Le vaccin Ervebo est homologué contre la souche Zaïre du virus Ebola, mais ne l’est pas actuellement contre la souche Bundibugyo, responsable de l’épidémie en cours en RDC.
20 000 doses destinées à un essai clinique

Selon l’OMS, les 70 000 doses provenant du stock mondial de vaccins comprennent 20 000 doses destinées à un essai clinique de phase 3.
Cet essai doit permettre d’évaluer l’efficacité du vaccin Ervebo contre la souche Bundibugyo, alors que les données scientifiques disponibles concernant son efficacité contre cette souche restent limitées.
Les 50 000 doses restantes sont destinées aux travailleurs de première ligne et aux professionnels de santé exposés au virus.
Cette mise à disposition intervient après une demande des autorités congolaises auprès du Groupe international de coordination de l’approvisionnement en vaccins, afin de mobiliser les réserves disponibles au niveau mondial.
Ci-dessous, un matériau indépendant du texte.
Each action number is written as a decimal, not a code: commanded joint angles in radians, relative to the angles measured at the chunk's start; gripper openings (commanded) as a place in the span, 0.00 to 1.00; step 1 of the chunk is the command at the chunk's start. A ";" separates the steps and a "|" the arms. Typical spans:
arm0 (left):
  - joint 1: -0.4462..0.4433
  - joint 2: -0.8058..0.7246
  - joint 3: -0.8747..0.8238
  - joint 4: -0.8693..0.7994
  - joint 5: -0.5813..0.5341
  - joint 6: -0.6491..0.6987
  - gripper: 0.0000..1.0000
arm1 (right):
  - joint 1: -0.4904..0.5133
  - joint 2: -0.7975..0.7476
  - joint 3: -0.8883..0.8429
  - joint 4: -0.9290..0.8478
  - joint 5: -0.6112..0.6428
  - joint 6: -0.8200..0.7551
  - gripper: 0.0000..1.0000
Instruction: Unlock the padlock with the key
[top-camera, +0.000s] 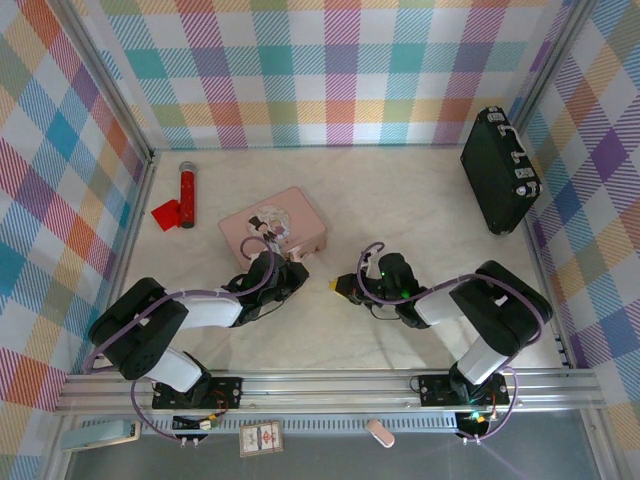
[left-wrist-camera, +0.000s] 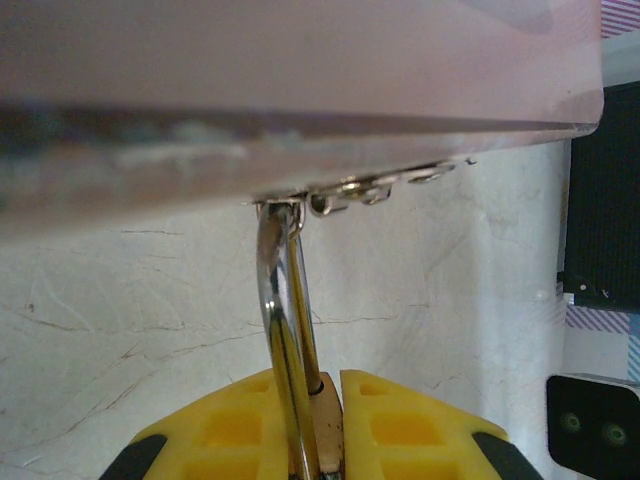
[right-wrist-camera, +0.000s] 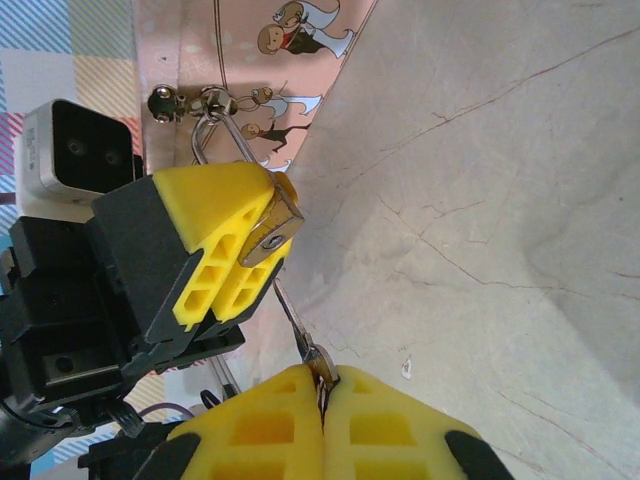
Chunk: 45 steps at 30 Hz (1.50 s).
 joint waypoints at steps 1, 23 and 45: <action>-0.018 0.001 0.044 0.142 0.034 -0.009 0.00 | 0.007 0.027 0.020 0.054 0.000 0.020 0.00; -0.025 0.007 0.044 0.137 0.032 -0.022 0.00 | 0.021 0.056 0.023 0.081 0.011 0.032 0.00; -0.033 0.003 0.033 0.158 0.034 -0.042 0.00 | 0.039 0.073 0.018 0.120 0.033 0.037 0.00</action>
Une épidémie particulièrement meurtrière

La situation demeure préoccupante. Selon les dernières données communiquées par l’OMS, l’épidémie a déjà enregistré 5 105 cas confirmés et 2 420 décès.
Si ces chiffres sont confirmés, cette flambée constituerait la plus meurtrière jamais enregistrée en République démocratique du Congo depuis l’apparition du virus dans le pays.
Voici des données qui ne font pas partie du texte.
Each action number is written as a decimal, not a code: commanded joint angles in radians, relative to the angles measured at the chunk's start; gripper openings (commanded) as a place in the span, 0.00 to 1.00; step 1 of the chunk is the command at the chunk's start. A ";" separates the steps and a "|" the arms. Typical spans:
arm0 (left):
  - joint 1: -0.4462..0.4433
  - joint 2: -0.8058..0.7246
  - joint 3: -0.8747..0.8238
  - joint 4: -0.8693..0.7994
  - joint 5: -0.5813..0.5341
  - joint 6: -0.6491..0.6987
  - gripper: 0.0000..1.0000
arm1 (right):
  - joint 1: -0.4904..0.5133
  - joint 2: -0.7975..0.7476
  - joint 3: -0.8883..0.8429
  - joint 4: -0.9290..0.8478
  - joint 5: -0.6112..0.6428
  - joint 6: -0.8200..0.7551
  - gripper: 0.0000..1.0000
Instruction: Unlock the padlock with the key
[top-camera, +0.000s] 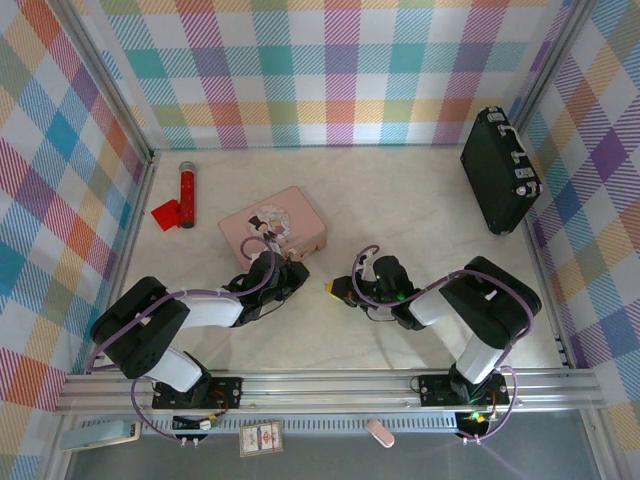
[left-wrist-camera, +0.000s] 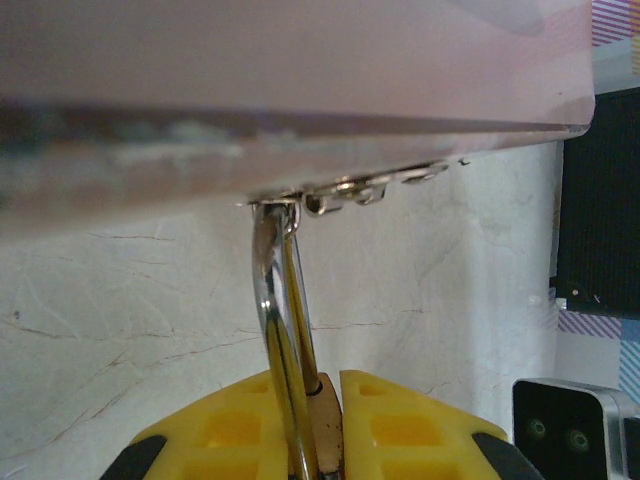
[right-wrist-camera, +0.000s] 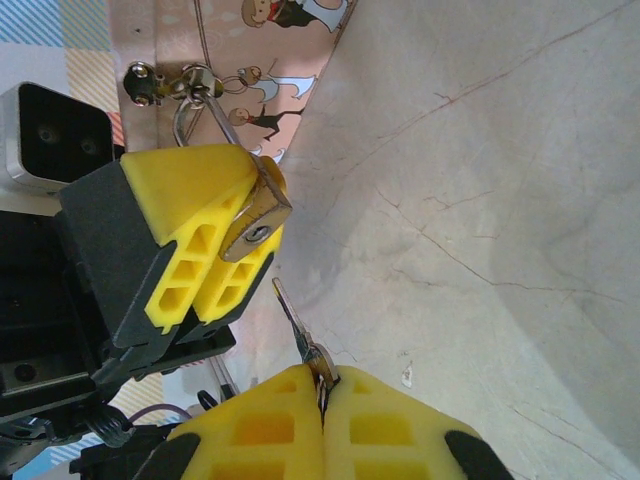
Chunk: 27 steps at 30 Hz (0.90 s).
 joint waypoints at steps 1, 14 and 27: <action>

L’épidémie, officiellement déclarée le 15 mai, est provoquée par la souche Bundibugyo du virus Ebola. Il s’agit de la 17e épidémie d’Ebola enregistrée en RDC depuis la découverte du virus en 1976.
L’OMS alerte sur un risque de propagation
Face à l’ampleur de la situation, l’OMS appelle à renforcer rapidement les mesures de réponse.
Son directeur général, Tedros Adhanom Ghebreyesus, a notamment estimé que le risque d’une propagation plus importante, aussi bien à l’intérieur du pays qu’au-delà des frontières congolaises, demeurait élevé.
« Le risque d’une propagation nationale et internationale plus importante reste élevé », a-t-il déclaré lors d’une réunion du comité d’urgence de l’OMS consacrée à l’épidémie.
Protéger les personnels exposés
La priorité immédiate consiste notamment à protéger les professionnels de santé et les travailleurs engagés dans la riposte, particulièrement exposés au virus en raison de leurs contacts avec les patients et les communautés affectées.
Les 50 000 doses qui leur sont destinées doivent ainsi contribuer à réduire les risques de contamination parmi les personnels de première ligne.
Parallèlement, l’essai clinique portant sur les 20 000 doses pourrait permettre d’obtenir des données essentielles sur l’utilisation du vaccin Ervebo contre la souche Bundibugyo.
La mobilisation de ces 70 000 doses marque ainsi une nouvelle étape dans la réponse internationale à l’épidémie, alors que les autorités congolaises et leurs partenaires sanitaires doivent faire face à une situation épidémiologique particulièrement préoccupante.